Who qualifies? HRAs are open to employees as well as employees’ spouses and dependents, with some limits. If you have a child younger than 27 they can be included, too. Spouses and dependents of deceased employees also are eligible. If your employer doesn’t offer group health insurance, then you would only be eligible for an Individual Coverage HRA.

You can enroll in an HRA during your employer’s open enrollment period or if you have a qualifying life event.

HRAs vs. HSAs

The biggest difference between an HRA and an HSA is that an HRA is owned by your employer and an HSA is owned by you. With an HRA, your employer decides how much to contribute, and which of the IRS-approved medical expenses will qualify for reimbursement. And unlike an HSA, an HRA is owned by your employer, so you can’t take it with you if you leave your job or retire.

With an HSA, both you and your employer can make contributions to the account. With an HRA, only your employer can contribute. And because the money in an HRA isn’t yours, you can’t invest it.

To be eligible for an HSA, you must be enrolled in a qualified High Deductible Health Plan.
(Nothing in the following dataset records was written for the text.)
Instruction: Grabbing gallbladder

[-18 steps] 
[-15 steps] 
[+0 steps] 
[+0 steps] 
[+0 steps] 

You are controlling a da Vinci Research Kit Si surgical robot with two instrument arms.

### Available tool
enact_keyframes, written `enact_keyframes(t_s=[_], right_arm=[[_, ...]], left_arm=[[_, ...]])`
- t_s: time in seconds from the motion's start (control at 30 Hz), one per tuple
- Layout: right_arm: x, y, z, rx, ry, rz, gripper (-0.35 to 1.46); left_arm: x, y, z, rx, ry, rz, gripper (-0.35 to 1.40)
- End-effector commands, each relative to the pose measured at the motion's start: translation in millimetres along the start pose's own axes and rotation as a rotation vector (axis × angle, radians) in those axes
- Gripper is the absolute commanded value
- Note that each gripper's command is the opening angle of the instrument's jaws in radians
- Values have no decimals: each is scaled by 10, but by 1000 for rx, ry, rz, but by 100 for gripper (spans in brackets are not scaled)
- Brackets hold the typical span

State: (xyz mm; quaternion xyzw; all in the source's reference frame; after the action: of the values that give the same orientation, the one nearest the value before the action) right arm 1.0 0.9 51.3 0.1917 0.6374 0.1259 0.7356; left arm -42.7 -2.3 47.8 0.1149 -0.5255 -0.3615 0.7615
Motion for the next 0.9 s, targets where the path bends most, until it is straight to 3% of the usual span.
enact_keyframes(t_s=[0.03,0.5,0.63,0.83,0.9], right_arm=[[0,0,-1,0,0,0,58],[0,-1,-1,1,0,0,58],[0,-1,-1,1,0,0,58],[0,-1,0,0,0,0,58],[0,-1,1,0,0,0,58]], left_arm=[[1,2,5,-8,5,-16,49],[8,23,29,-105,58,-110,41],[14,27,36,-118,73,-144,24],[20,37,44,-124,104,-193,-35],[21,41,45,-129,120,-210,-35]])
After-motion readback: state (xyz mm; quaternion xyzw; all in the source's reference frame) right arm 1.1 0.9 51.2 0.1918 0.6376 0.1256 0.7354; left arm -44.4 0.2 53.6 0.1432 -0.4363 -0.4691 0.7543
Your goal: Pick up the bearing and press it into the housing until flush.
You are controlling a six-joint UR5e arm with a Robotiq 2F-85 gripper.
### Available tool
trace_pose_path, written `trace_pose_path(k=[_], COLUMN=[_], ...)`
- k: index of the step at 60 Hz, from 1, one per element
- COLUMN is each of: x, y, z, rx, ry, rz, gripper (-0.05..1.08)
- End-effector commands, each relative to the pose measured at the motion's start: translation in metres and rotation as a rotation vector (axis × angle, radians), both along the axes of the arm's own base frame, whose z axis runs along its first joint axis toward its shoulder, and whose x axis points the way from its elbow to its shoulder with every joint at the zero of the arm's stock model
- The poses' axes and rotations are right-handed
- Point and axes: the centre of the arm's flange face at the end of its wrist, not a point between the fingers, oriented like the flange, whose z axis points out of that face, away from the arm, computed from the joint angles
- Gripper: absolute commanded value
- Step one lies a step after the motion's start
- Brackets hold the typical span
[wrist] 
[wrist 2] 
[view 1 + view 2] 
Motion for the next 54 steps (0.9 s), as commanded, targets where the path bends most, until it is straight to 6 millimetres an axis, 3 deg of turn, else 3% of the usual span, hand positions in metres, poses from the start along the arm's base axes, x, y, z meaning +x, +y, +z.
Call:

For an HRA, you may be eligible if you’re on your employer’s insurance, you’ve turned down your employer’s insurance, or your employer doesn’t offer insurance and you want to buy your own. But aside from HRA reimbursements being tax free, it lacks the tax breaks of an HSA.

Tax breaks are great — and for savvy savers, an HSA offers plenty of them — but that’s not the only thing to consider when choosing a health plan. If you’re concerned about your ability to fund and manage an HSA, a traditional health care plan supplemented with an FSA or HRA may be the wiser choice.